The setback comes as Redx prepares to merge with Jounce Therapeutics to secure a Nasdaq listing.
Redx has hit a thorny patch. In the first data from a phase 2 program, Redx’s porcupine inhibitor RXC004 failed to improve progression-free survival in biliary tract cancer (BTC), prompting the British biotech to stop monotherapy development and focus on combinations in the indication.
RXC004 is designed to inhibit the porcupine enzyme, which is involved in the Wnt signaling pathway, and thereby both directly slow tumor growth and address immune resistance. Evidence of the two modes of attack on cancer led Redx to run a phase 2 program featuring monotherapy and checkpoint inhibitor combination cohorts.
The first phase 2 data have dented Redx’s monotherapy ambitions. The results come from PORCUPINE2, one of two midphase trials initiated by the biotech. One of the PORCUPINE2 modules enrolled patients with advanced or metastatic BTC who had progressed after first-line treatment.
After reviewing data on 16 patients in the module, Redx has called time on the monotherapy cohort. The biotech said some patients received durable clinical benefit from RXC004 but overall the results failed to support further monotherapy development in the setting. The setback wiped 26% off Redx’s stock in early trading in London, sinking its share price to 30 pence (35 cents).

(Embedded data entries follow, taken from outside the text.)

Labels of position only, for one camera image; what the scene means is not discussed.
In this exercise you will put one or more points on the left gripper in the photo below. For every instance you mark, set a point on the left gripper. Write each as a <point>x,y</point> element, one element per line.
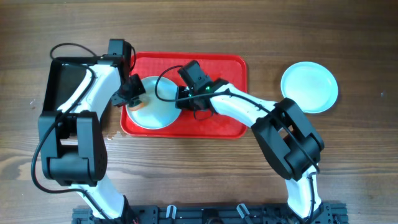
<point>127,94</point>

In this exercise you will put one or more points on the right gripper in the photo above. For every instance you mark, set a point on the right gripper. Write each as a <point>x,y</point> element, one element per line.
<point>181,97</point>

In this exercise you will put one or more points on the orange green scrub sponge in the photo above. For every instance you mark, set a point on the orange green scrub sponge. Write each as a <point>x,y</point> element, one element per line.
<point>137,103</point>

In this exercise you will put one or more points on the light blue plate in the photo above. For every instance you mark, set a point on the light blue plate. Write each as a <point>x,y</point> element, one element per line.
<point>155,114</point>
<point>311,85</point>

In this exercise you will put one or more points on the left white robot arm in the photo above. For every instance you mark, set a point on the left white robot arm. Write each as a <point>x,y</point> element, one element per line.
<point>71,147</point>

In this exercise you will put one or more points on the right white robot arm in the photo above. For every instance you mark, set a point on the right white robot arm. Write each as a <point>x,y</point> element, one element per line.
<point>287,139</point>

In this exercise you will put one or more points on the red plastic serving tray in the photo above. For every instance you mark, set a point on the red plastic serving tray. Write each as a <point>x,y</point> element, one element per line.
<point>229,67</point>

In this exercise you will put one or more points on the black water tray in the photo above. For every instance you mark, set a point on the black water tray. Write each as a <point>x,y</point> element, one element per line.
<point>66,82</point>

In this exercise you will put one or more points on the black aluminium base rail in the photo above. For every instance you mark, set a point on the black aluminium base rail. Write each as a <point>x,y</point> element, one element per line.
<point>267,214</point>

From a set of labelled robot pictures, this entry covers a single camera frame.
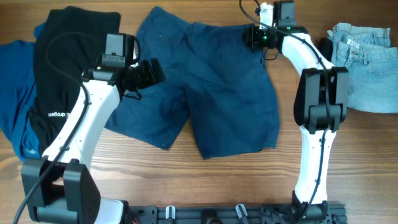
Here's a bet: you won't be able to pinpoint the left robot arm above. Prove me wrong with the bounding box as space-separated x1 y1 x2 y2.
14 33 165 223

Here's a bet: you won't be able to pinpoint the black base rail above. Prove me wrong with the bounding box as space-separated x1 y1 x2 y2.
124 203 348 224

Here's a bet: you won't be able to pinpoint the light blue folded jeans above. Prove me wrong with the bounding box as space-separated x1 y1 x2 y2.
327 23 397 114

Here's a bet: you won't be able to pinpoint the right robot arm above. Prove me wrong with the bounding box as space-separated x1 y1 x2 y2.
236 1 349 223

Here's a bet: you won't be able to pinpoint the teal blue garment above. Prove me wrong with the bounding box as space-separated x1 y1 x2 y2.
1 40 40 161

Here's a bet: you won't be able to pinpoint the navy blue shorts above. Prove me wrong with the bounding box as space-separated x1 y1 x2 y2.
106 7 280 159

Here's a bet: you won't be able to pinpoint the black t-shirt with logo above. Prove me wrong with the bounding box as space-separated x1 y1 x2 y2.
29 6 121 153

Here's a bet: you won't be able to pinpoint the black folded garment under jeans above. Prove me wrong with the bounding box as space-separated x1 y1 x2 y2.
318 37 333 62

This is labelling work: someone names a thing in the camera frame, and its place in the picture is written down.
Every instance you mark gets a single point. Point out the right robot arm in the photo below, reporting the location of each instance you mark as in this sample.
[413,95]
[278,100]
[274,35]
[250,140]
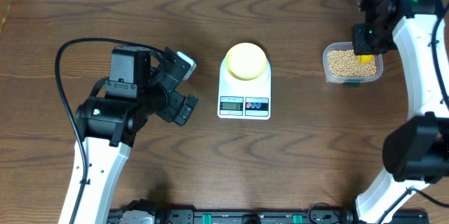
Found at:
[415,155]

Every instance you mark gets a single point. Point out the clear plastic container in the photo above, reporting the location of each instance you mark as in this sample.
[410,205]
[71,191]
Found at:
[331,78]

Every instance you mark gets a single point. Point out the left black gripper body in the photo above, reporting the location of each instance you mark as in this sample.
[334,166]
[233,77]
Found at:
[164,102]

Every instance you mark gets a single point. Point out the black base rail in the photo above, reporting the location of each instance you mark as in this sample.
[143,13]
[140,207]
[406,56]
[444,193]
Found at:
[143,211]

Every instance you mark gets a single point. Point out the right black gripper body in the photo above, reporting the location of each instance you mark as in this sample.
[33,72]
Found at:
[371,40]

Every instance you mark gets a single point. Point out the yellow measuring scoop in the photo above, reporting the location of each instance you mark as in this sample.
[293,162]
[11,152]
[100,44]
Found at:
[365,59]

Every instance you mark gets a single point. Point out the white digital kitchen scale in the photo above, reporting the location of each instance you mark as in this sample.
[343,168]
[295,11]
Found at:
[240,99]

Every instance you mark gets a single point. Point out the yellow bowl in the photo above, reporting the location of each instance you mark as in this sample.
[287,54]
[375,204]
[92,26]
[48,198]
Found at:
[245,61]

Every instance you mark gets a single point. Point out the soybeans in container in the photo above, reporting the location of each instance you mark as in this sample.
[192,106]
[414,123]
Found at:
[345,64]

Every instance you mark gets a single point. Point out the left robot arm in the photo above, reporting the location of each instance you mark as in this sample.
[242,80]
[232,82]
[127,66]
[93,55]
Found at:
[141,82]

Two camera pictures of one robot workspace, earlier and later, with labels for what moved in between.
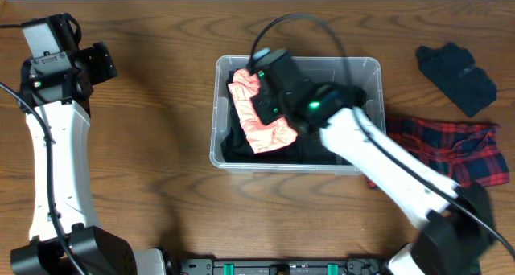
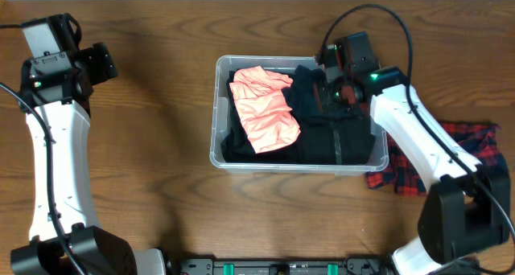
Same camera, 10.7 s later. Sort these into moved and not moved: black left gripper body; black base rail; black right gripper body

“Our primary efficacy hypothesis is that in combination it can overcome immune evasion and anti-PD-1 resistance, which could open new patient segments. While today's results do not support further clinical development of RXC004 as monotherapy in recurrent BTC ... they are nonetheless consistent with the overall hypothesis that RXC004 has potential as an active component of combination therapy,” Jane Robertson, chief medical officer at Redx, said in a statement.